▶ **Extracted entries**:
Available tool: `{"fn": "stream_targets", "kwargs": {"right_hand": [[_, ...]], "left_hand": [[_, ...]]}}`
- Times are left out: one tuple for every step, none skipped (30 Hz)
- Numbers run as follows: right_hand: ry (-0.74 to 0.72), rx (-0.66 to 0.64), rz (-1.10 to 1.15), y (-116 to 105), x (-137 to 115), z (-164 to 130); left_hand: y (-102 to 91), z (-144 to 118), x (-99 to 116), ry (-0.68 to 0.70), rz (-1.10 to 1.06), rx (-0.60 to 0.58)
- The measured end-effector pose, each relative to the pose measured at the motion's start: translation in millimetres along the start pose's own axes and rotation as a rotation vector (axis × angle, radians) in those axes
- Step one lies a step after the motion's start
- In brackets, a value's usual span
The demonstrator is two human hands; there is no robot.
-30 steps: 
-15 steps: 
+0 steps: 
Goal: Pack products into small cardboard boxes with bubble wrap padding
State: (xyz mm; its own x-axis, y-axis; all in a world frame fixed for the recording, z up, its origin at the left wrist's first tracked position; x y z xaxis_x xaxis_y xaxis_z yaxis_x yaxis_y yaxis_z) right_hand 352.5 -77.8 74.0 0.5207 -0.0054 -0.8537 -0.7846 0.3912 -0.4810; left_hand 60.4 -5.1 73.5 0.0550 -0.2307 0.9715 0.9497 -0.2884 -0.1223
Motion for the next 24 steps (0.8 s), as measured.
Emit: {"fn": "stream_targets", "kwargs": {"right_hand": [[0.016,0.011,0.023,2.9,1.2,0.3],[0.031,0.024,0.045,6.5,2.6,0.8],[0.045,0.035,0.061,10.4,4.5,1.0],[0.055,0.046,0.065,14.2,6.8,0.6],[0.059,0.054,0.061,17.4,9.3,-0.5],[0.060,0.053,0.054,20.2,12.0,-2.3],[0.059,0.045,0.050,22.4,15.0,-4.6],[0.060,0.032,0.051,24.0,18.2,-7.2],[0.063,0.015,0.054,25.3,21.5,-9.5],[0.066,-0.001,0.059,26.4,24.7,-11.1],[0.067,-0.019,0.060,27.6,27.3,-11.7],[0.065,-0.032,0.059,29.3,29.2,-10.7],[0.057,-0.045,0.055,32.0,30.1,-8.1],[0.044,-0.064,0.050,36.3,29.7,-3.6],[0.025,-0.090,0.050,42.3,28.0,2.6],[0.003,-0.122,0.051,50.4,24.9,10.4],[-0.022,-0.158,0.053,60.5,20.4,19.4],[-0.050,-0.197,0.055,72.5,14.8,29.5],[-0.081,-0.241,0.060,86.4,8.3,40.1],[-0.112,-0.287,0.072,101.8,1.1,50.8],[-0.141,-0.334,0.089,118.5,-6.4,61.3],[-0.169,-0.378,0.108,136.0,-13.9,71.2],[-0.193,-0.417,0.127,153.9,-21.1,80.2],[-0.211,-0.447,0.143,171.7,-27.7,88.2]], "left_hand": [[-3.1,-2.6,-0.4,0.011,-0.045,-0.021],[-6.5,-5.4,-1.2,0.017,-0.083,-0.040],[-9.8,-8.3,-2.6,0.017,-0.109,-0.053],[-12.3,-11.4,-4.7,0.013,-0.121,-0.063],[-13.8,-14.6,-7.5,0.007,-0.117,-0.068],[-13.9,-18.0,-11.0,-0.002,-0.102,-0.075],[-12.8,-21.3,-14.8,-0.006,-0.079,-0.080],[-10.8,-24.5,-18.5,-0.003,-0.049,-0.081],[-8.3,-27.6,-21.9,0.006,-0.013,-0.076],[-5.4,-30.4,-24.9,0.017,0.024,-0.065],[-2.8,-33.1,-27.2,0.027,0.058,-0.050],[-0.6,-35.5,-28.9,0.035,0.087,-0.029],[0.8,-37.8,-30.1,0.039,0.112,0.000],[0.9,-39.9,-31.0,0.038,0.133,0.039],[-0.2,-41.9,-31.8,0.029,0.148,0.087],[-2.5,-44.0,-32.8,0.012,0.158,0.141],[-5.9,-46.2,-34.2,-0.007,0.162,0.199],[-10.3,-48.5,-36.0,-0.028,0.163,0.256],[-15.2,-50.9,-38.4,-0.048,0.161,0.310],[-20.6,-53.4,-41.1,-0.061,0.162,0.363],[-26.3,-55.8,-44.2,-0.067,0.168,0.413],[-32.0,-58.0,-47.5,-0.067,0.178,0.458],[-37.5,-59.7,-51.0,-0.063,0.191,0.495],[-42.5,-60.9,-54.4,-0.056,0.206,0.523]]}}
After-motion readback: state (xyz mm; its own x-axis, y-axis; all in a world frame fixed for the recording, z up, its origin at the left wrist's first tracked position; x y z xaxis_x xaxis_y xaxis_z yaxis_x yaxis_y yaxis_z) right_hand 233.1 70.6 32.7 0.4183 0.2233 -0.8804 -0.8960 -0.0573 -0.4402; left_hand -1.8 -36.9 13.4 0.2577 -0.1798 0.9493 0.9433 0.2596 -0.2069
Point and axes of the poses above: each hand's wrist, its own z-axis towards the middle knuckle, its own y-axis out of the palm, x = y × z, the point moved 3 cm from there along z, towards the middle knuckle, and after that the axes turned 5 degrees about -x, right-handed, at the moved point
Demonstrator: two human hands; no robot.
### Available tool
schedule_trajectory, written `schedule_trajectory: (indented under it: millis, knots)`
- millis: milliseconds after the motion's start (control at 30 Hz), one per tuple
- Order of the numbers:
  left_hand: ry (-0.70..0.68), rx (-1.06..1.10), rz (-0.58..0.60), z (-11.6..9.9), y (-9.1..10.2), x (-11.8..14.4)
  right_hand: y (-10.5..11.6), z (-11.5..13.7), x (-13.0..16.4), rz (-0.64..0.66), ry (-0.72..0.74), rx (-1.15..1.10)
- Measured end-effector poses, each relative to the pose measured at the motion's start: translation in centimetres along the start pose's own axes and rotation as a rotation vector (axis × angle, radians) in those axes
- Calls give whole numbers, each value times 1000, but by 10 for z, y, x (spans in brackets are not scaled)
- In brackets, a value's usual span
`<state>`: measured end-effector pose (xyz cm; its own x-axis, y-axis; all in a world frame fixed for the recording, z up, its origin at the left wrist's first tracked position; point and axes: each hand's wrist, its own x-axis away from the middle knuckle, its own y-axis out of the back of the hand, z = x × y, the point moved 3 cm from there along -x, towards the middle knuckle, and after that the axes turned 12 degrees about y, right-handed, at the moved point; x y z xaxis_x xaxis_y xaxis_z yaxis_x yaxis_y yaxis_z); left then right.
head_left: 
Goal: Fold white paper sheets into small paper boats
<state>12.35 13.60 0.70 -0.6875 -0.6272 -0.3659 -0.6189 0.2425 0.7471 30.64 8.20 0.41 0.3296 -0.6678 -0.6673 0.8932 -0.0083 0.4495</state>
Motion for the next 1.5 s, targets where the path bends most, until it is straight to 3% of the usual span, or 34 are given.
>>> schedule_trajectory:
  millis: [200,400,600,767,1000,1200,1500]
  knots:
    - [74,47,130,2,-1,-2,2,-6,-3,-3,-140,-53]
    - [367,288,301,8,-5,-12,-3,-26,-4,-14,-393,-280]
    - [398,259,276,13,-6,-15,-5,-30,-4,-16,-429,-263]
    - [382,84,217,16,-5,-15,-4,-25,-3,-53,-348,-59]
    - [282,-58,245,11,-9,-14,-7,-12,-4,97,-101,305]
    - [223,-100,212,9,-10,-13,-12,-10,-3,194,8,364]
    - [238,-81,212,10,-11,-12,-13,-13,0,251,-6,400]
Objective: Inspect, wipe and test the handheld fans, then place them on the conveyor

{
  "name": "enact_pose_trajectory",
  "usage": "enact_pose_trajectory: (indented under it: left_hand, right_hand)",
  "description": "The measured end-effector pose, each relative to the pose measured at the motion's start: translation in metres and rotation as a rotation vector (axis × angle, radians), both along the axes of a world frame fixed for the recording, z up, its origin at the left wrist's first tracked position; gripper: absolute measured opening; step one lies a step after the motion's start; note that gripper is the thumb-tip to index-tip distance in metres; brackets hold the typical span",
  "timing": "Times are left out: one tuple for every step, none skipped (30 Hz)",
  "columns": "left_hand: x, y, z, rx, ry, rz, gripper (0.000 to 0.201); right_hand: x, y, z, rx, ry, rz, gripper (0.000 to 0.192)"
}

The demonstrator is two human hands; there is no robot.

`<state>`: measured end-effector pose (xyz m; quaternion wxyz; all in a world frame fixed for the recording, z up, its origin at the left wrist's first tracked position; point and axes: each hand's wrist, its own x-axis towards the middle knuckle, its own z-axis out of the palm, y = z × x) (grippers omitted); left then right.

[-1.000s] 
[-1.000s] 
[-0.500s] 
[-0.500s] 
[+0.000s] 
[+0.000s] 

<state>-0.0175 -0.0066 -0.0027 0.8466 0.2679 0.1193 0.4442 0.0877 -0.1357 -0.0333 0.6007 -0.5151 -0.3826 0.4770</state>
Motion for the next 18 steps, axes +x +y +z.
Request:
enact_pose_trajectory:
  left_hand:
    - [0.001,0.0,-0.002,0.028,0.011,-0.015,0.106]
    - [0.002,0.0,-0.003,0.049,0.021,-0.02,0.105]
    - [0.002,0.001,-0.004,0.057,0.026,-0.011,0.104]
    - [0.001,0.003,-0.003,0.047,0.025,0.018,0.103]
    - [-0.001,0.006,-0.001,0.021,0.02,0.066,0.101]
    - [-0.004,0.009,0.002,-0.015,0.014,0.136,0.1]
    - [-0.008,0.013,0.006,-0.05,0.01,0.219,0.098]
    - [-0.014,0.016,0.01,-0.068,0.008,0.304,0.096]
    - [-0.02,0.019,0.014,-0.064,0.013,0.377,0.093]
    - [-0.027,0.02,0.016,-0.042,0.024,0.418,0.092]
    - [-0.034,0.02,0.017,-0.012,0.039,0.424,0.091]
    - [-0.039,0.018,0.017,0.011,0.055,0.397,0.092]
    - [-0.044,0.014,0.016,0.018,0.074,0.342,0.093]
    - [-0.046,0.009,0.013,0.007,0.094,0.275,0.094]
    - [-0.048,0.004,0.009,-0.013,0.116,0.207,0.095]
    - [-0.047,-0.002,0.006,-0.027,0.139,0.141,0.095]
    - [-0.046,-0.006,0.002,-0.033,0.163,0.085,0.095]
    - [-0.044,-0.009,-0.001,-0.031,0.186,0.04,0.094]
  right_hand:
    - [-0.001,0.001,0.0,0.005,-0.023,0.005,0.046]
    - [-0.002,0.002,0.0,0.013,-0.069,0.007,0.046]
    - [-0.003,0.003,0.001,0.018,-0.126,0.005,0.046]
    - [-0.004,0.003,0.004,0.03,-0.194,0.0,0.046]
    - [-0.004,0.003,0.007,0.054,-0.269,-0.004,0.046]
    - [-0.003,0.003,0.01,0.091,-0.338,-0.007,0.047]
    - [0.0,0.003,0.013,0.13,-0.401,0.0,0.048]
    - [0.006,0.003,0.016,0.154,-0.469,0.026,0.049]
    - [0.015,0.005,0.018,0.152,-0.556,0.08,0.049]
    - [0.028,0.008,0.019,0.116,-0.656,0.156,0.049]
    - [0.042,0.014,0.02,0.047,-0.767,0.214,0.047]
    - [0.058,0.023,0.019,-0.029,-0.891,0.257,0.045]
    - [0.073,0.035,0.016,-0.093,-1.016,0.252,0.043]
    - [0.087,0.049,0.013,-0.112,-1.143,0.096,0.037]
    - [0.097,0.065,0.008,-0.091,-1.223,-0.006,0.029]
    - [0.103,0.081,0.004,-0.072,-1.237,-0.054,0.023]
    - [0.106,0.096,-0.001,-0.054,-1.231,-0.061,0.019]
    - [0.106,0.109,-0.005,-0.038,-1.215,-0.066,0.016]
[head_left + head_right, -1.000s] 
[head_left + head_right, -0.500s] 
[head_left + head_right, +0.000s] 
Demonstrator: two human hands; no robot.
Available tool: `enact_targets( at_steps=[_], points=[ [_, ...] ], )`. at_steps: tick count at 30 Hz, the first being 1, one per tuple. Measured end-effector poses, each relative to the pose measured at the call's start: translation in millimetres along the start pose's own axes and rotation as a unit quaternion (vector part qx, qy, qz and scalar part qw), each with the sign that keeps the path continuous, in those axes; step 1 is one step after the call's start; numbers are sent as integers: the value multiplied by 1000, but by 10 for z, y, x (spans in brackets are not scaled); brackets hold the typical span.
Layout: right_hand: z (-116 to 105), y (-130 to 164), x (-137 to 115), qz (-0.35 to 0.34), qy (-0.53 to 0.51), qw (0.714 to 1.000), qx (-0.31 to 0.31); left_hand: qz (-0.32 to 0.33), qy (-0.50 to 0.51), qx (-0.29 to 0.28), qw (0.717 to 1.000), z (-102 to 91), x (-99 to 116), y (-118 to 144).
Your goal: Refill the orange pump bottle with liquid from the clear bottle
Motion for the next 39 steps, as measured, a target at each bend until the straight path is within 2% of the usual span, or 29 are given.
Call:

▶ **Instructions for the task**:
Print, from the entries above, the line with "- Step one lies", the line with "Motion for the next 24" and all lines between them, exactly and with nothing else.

▶ **Problem solution**:
- Step one lies a step after the motion's start
- In brackets, a value's usual span
The demonstrator is two human hands; there is no robot.
-30 steps: 
-15 steps: 
+0 steps: 
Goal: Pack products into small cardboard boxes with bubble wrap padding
State: (xyz mm; its own x-axis, y-axis; all in a world frame fixed for the recording, z up, its origin at the left wrist's first tracked position; x y z xaxis_x xaxis_y xaxis_z yaxis_x yaxis_y yaxis_z) right_hand 352.5 -77.8 74.0 0.5207 -0.0054 -0.8537 -0.7846 0.3912 -0.4810; left_hand 60.4 -5.1 73.5 0.0550 -0.2307 0.9715 0.9497 -0.2884 -0.1223
Motion for the next 24 steps (0.8 s), as measured.

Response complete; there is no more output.